#### Exercise brief:
From the entries that follow, reproduce exactly and only the lines from the line with "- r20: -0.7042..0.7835" to the line with "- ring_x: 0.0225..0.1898", endpoints included.

Saved data entries:

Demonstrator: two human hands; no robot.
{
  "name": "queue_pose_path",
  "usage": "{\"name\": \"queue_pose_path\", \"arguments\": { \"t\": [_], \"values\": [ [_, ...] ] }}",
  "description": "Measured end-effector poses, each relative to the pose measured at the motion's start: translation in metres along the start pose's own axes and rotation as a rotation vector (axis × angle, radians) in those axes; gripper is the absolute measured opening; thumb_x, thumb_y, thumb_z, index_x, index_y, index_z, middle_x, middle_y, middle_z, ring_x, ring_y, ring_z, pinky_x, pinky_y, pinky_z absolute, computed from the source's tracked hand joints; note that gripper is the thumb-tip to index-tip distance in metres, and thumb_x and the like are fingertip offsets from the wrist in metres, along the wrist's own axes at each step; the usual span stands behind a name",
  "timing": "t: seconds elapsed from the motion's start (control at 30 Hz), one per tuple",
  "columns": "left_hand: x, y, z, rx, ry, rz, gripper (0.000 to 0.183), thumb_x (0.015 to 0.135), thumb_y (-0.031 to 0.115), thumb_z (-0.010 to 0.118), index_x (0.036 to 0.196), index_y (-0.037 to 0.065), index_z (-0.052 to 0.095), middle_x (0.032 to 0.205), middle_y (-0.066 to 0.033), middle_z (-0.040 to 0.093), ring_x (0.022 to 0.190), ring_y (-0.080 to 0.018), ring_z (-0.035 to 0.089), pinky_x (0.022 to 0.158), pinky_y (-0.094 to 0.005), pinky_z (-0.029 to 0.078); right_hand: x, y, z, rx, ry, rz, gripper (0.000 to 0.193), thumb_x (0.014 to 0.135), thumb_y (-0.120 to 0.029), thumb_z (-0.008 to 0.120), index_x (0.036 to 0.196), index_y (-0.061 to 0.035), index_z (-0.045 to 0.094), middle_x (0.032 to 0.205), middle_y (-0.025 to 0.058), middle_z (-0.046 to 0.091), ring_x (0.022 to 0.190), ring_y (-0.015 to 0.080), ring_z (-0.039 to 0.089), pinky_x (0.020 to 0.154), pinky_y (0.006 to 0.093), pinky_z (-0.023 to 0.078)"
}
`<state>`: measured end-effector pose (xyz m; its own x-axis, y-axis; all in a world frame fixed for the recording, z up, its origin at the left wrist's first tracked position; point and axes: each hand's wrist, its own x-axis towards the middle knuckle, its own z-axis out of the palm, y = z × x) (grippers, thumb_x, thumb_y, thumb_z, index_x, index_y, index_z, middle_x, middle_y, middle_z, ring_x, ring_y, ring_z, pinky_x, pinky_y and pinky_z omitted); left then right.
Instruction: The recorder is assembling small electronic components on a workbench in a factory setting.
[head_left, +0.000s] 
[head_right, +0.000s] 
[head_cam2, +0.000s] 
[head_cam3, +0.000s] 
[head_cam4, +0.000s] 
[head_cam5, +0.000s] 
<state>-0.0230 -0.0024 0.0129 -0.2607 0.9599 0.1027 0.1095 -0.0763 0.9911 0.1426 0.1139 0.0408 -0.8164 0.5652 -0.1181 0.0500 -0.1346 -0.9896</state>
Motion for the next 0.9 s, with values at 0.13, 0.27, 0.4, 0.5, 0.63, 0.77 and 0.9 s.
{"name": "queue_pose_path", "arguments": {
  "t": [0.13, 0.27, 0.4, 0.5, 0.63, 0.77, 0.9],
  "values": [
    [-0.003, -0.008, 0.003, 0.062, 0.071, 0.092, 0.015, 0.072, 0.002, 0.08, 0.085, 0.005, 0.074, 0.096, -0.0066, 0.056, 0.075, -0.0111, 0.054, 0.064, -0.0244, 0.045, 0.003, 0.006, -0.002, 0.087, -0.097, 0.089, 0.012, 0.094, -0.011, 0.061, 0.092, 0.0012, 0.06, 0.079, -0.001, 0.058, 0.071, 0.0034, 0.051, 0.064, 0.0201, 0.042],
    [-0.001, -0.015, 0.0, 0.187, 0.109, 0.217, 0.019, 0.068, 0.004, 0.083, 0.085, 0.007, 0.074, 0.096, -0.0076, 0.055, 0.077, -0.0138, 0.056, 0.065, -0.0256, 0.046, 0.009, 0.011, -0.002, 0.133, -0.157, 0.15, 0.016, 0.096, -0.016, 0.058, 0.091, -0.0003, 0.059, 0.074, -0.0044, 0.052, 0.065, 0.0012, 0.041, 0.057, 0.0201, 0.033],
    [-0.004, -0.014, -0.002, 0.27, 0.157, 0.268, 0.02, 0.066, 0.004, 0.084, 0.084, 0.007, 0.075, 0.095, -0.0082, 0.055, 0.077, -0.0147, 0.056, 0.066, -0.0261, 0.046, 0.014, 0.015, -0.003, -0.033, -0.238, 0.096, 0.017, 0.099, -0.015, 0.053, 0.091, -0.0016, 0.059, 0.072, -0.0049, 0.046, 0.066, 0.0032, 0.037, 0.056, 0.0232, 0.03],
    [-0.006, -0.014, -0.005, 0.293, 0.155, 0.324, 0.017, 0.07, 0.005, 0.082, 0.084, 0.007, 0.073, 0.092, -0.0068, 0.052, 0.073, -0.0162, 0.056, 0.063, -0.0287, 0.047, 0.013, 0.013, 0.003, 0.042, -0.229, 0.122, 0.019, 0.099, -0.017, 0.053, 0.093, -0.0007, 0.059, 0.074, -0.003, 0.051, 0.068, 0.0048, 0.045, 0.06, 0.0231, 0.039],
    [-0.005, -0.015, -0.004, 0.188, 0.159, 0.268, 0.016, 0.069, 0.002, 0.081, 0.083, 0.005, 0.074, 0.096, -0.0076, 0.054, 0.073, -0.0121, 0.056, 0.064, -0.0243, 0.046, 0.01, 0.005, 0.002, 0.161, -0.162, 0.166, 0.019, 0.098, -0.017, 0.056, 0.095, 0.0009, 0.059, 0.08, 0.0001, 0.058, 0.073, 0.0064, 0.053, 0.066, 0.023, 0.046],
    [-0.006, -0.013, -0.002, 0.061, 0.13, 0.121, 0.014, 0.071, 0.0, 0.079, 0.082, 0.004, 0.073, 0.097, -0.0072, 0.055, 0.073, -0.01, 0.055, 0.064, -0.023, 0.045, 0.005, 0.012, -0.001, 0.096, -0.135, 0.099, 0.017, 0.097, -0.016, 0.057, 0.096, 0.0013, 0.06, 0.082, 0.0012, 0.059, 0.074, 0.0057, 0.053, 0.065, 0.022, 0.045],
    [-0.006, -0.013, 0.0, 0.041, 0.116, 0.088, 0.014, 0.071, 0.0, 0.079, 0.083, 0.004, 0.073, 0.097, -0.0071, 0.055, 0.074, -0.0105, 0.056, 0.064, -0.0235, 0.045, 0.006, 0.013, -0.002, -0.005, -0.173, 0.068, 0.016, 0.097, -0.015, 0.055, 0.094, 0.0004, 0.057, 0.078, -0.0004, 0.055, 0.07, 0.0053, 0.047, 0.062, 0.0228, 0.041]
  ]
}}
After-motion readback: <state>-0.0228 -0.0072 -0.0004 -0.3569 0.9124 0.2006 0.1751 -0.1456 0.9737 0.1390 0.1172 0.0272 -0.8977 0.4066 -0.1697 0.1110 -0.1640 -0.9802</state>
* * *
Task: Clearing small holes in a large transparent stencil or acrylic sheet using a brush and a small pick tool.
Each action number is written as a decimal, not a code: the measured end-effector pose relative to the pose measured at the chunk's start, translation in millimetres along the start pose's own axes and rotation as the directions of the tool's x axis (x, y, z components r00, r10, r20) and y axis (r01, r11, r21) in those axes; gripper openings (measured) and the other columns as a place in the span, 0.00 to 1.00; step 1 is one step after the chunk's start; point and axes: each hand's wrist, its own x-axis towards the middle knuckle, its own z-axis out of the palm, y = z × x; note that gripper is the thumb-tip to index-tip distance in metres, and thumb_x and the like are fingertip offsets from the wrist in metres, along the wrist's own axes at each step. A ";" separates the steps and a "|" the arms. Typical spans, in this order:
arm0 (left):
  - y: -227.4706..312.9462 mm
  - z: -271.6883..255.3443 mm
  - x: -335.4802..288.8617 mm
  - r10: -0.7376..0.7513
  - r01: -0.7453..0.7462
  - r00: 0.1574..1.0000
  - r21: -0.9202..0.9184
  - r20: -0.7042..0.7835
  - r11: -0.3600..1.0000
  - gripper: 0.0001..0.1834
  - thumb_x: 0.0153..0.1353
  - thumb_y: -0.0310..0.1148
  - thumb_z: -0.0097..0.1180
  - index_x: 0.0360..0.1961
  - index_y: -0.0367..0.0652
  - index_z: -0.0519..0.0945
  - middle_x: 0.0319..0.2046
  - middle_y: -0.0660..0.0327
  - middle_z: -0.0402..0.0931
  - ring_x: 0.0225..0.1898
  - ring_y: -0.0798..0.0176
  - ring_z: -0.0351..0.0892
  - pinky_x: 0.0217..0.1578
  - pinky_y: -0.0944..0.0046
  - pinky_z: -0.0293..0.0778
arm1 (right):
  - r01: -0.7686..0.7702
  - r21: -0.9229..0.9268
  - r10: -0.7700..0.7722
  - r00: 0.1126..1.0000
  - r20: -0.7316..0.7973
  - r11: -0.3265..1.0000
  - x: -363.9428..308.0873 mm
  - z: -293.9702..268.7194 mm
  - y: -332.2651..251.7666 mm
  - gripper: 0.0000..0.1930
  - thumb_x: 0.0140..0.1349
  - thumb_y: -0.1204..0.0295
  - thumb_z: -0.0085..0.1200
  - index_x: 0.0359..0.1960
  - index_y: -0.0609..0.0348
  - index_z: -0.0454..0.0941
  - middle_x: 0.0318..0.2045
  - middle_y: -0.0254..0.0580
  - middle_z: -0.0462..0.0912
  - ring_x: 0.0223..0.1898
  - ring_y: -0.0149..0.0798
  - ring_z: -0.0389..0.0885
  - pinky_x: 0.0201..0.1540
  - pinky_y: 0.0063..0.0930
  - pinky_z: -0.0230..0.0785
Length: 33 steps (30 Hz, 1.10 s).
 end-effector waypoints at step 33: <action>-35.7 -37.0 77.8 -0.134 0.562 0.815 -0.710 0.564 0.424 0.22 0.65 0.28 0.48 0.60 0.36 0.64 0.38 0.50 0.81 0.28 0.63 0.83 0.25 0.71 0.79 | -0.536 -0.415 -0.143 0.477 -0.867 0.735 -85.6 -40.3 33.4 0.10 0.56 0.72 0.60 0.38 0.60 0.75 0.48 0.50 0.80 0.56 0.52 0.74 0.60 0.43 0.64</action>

#### Problem solution:
  - r20: -0.7042..0.7835
  - r11: -0.3600..1.0000
  - gripper: 0.0001..0.1834
  - thumb_x: 0.0153..0.1353
  - thumb_y: -0.0310..0.1148
  - thumb_z: -0.0097..0.1180
  - index_x: 0.0360..0.1961
  - index_y: -0.0367..0.0652
  - index_z: -0.0519..0.0945
  - middle_x: 0.0319..0.2046
  - middle_y: -0.0660..0.0327
  - middle_z: -0.0402..0.0931
  - ring_x: 0.0225..0.1898

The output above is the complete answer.